Set down word for word the lines that begin the entries and run through the line containing "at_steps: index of". Give nothing further.

-- Opening Marker --

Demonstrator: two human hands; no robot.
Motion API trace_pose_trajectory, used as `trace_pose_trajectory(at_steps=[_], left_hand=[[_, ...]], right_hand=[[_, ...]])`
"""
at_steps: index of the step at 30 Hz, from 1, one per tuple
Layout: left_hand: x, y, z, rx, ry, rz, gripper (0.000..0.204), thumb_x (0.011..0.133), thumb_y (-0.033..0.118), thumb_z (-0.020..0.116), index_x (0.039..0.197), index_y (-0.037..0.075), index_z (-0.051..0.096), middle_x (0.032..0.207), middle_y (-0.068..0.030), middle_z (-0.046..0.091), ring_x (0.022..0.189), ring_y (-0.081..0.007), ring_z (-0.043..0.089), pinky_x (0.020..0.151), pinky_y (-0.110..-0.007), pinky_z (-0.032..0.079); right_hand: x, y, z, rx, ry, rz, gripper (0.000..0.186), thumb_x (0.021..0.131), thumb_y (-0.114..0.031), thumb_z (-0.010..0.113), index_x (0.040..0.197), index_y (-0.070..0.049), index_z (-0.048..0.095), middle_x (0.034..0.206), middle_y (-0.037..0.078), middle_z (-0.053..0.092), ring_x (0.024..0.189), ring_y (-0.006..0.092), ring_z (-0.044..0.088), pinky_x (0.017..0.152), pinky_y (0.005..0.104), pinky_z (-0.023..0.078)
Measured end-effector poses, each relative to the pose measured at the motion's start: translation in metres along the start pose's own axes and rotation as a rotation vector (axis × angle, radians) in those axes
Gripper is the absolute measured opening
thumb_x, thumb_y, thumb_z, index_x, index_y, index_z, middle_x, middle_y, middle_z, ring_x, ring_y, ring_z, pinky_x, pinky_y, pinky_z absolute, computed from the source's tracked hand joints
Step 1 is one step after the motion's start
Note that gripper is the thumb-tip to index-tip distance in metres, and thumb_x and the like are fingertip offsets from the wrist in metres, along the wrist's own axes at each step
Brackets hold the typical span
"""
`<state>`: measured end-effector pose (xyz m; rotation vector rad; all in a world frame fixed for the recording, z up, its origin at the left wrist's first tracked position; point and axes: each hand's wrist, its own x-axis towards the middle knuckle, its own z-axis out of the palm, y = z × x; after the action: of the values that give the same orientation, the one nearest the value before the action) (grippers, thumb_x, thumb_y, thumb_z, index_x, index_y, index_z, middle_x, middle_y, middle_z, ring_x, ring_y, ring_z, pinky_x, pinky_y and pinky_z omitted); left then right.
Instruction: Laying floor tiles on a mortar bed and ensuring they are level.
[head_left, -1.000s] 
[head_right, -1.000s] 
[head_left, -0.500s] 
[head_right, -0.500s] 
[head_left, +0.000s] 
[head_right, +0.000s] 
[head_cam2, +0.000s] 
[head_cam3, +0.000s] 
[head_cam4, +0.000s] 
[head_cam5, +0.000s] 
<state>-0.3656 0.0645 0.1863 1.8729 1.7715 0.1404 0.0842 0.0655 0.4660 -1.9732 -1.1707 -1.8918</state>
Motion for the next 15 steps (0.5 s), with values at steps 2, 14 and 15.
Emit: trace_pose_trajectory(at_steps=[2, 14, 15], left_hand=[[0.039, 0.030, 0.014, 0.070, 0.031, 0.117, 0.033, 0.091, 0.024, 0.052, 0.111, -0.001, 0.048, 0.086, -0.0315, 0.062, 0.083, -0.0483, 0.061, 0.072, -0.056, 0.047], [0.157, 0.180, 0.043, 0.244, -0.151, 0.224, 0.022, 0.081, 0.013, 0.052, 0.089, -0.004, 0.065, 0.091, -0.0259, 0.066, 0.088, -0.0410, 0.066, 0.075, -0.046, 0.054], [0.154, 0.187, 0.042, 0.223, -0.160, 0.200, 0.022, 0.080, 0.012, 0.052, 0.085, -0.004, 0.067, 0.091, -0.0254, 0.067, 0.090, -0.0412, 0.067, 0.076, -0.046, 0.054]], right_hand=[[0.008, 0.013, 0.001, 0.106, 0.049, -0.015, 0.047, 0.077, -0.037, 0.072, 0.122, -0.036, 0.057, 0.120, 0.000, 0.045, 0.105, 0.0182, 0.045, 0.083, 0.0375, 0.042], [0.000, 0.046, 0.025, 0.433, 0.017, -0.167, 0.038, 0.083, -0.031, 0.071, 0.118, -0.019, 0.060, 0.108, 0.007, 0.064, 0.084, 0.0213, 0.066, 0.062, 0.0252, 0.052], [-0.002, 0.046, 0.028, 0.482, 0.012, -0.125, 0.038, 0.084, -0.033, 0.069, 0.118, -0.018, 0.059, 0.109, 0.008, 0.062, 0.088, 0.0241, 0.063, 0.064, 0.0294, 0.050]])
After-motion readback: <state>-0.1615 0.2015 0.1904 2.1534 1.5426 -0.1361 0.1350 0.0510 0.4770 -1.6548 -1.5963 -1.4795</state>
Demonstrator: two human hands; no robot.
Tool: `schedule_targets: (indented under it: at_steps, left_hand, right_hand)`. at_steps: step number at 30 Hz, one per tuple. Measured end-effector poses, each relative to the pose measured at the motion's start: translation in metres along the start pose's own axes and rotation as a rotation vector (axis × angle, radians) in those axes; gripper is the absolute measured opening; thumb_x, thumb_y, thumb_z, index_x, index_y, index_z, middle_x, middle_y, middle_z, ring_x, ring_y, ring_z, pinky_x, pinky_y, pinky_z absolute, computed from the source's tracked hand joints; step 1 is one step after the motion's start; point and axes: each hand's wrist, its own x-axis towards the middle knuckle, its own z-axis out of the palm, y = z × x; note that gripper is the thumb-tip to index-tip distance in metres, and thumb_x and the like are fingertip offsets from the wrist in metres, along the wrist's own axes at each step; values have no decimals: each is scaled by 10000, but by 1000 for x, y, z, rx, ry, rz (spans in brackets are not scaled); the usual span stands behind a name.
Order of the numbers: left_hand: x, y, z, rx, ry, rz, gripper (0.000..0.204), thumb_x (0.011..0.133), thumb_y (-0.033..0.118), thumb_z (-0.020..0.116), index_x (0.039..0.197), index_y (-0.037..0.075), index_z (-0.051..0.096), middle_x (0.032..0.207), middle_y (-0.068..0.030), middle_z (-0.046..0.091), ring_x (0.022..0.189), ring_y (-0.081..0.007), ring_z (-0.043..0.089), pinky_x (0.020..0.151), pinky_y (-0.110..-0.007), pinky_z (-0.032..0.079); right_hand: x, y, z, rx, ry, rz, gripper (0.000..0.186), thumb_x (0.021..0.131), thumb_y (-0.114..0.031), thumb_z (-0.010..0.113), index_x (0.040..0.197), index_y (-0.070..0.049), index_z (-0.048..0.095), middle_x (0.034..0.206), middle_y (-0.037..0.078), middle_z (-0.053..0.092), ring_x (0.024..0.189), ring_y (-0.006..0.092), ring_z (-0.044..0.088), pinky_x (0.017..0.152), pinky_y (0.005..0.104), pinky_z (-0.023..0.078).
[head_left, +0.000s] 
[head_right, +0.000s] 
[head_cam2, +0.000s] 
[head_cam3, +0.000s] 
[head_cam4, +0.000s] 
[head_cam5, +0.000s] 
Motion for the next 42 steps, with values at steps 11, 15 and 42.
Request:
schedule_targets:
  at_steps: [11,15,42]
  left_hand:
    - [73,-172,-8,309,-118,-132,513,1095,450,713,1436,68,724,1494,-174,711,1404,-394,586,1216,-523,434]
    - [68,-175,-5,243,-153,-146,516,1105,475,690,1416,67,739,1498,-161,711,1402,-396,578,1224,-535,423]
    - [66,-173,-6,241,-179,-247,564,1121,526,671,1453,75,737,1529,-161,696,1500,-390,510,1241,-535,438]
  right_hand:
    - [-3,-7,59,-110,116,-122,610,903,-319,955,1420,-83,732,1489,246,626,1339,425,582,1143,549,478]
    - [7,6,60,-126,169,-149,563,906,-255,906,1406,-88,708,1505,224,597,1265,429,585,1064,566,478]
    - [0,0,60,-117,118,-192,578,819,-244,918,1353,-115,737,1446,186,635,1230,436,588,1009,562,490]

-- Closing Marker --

__Answer to this exercise__:
Demonstrator: two human hands; no robot.
Motion API trace_pose_trajectory, used as `trace_pose_trajectory(at_steps=[_], left_hand=[[_, ...]], right_hand=[[_, ...]])`
"""
at_steps: index of the step at 30 Hz, from 1, one per tuple

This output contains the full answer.